> Problem statement:
Of the entries below, restate word for word only the section that runs from the line with "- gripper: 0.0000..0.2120" to the line with "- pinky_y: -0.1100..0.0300", counting both ends.

> Material for this exercise:
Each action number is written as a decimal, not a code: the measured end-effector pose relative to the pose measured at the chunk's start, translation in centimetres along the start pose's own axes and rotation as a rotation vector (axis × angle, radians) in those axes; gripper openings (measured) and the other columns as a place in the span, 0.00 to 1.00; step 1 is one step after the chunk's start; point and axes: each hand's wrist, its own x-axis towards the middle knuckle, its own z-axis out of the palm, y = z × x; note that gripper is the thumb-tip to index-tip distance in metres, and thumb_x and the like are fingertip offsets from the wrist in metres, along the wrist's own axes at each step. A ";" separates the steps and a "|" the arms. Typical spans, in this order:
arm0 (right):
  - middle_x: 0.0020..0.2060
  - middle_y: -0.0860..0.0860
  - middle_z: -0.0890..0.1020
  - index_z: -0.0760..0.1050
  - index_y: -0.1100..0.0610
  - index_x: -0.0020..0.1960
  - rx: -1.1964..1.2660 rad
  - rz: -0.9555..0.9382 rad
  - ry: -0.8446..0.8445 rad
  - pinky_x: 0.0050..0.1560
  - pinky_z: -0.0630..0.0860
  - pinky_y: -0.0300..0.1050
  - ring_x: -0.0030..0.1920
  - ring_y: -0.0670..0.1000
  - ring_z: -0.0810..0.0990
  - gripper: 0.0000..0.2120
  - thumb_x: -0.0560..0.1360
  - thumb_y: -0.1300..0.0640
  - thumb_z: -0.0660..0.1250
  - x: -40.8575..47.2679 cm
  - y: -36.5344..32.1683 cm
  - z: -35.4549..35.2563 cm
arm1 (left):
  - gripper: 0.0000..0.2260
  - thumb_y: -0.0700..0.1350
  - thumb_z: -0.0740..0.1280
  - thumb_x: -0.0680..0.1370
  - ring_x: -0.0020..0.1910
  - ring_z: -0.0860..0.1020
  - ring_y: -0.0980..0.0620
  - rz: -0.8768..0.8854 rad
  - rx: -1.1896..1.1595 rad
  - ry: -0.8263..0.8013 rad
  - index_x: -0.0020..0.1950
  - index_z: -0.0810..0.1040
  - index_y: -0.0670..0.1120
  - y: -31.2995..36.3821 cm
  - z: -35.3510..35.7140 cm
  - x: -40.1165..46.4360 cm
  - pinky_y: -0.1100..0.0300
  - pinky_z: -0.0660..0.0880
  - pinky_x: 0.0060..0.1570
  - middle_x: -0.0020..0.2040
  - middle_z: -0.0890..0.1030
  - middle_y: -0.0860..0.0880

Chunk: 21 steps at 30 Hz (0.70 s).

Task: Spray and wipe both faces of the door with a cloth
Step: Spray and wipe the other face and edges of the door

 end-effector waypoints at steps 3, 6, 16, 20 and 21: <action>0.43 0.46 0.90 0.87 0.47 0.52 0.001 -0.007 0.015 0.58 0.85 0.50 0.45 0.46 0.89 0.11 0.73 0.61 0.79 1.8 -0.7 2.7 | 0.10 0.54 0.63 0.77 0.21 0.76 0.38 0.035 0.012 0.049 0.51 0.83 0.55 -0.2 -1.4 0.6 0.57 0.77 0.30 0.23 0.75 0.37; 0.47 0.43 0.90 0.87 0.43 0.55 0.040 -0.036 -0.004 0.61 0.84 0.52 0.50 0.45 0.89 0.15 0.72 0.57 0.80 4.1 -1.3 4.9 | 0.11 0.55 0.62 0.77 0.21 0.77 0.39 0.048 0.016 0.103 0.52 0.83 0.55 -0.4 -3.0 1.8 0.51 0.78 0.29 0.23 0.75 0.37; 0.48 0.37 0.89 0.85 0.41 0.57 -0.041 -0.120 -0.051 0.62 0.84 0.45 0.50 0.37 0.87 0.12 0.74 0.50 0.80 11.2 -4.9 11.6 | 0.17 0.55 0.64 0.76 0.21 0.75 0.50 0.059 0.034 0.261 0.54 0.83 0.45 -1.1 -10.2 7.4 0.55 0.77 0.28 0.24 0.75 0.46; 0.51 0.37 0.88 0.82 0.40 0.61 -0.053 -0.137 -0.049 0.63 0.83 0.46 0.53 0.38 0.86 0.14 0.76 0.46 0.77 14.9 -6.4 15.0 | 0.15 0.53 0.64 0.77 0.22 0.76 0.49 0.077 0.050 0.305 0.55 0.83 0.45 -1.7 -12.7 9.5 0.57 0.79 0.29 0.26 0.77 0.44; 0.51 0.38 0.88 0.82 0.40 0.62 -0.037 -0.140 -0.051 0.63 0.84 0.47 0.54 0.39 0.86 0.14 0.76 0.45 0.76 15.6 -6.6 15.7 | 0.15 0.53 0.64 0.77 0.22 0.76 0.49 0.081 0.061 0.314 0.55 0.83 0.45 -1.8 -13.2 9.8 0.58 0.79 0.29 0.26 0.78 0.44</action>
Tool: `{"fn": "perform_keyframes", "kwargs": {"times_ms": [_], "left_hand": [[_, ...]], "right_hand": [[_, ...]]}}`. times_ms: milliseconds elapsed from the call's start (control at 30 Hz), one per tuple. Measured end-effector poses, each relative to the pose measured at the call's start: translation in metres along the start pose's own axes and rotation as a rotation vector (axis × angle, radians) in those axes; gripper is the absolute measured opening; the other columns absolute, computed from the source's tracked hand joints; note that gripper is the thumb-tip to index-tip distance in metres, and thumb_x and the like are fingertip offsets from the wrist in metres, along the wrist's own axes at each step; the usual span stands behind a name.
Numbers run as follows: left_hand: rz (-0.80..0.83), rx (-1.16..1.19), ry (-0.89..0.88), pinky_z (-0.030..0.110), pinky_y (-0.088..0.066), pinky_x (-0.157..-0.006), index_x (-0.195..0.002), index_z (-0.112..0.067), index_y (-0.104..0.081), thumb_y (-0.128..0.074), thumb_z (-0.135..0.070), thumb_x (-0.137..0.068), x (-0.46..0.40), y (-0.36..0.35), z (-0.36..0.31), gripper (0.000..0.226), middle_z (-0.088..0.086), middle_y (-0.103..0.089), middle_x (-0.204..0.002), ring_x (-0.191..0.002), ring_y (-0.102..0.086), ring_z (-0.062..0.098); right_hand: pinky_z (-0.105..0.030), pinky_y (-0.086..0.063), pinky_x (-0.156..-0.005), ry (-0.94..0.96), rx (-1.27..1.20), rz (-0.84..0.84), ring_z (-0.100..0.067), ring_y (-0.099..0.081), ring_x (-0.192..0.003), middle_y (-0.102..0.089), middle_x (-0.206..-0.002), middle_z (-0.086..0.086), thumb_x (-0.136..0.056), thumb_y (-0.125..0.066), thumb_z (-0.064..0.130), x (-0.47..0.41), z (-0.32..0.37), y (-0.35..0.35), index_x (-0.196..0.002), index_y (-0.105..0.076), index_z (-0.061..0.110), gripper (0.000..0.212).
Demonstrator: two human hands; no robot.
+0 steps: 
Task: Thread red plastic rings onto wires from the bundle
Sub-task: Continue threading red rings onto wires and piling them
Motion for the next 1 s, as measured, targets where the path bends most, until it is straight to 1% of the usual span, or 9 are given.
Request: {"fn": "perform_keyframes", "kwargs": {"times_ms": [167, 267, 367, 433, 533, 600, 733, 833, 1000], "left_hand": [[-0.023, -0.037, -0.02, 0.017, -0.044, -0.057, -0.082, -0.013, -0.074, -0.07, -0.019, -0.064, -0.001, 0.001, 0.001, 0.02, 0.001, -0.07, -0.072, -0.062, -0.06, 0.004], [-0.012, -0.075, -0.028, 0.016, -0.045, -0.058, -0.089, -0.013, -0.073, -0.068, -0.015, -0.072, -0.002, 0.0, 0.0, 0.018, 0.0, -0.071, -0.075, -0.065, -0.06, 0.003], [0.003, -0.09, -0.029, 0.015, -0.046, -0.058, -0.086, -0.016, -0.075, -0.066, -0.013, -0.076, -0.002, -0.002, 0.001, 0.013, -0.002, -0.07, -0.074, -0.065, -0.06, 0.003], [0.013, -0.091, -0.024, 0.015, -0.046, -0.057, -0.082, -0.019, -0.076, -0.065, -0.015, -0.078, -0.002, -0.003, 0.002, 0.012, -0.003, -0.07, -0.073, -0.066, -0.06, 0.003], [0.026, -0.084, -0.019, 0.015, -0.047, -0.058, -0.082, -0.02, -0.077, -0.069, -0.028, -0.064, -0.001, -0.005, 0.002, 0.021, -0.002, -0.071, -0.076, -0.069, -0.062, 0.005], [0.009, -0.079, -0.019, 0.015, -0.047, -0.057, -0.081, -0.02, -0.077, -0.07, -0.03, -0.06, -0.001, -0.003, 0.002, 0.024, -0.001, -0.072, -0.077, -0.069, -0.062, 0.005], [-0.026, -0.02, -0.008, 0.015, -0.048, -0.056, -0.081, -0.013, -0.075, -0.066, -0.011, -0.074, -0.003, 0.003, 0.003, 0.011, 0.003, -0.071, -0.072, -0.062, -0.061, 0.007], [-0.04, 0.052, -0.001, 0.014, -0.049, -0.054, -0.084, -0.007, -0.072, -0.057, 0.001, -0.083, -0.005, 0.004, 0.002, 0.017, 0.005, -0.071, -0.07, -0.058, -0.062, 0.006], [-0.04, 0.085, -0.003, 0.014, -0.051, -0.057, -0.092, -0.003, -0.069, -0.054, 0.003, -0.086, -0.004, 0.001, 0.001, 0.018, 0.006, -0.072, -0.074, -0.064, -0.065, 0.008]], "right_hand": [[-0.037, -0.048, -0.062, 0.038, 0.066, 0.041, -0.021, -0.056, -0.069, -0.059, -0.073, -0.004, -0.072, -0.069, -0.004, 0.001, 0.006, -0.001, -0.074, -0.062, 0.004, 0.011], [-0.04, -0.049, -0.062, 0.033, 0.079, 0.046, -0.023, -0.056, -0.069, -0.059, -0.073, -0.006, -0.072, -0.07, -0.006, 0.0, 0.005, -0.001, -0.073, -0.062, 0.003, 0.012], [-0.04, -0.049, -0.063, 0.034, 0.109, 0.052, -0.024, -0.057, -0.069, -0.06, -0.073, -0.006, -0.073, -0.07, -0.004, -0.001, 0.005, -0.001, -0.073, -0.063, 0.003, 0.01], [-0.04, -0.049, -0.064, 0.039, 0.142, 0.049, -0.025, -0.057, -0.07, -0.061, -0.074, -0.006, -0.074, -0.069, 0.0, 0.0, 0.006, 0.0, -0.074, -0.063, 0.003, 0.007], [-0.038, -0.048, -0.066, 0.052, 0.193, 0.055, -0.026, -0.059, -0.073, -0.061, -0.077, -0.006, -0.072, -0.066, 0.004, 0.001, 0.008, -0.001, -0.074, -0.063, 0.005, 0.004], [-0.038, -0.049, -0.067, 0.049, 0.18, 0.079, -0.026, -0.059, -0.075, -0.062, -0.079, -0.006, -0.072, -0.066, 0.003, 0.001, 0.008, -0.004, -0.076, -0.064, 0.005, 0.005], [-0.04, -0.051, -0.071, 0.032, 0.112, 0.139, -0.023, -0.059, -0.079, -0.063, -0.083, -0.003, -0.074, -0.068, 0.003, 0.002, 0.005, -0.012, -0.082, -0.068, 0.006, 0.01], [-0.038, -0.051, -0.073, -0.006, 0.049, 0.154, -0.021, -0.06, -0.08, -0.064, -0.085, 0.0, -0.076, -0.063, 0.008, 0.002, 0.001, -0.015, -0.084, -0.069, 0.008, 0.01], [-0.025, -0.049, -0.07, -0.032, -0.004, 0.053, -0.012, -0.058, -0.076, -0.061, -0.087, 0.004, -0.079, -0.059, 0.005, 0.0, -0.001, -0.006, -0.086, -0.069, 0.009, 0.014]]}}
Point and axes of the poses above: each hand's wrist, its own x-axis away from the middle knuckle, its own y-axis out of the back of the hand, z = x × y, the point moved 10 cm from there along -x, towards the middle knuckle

> Exercise result:
  - gripper: 0.0000..0.2120
  - thumb_x: -0.0560..0.1360
  - thumb_y: -0.1300..0.0640
  - thumb_z: -0.0660..0.1250
  - x: -40.8575..47.2679 cm
  - y: -36.5344..32.1683 cm
  - z: -35.4549..35.2563 cm
arm1 (left):
  - gripper: 0.0000..0.2260
  - thumb_y: -0.0700..0.1350
  - thumb_z: -0.0740..0.1280
  - thumb_x: -0.0680..0.1370
  - ring_x: -0.0020..0.1910
  - ring_z: -0.0860..0.1020
  - ring_y: -0.0980..0.0620
  - rz: -0.8768..0.8854 rad
  - rx: -1.1896..1.1595 rad
  - ry: -0.8263..0.8013 rad
  - index_x: -0.0020..0.1950
  - index_z: -0.0810..0.1040
  - index_y: -0.0670..0.1120
  - y: -31.2995..36.3821 cm
  - z: -35.3510..35.7140 cm
  - x: -40.1165..46.4360 cm
  - pinky_y: -0.1100..0.0300

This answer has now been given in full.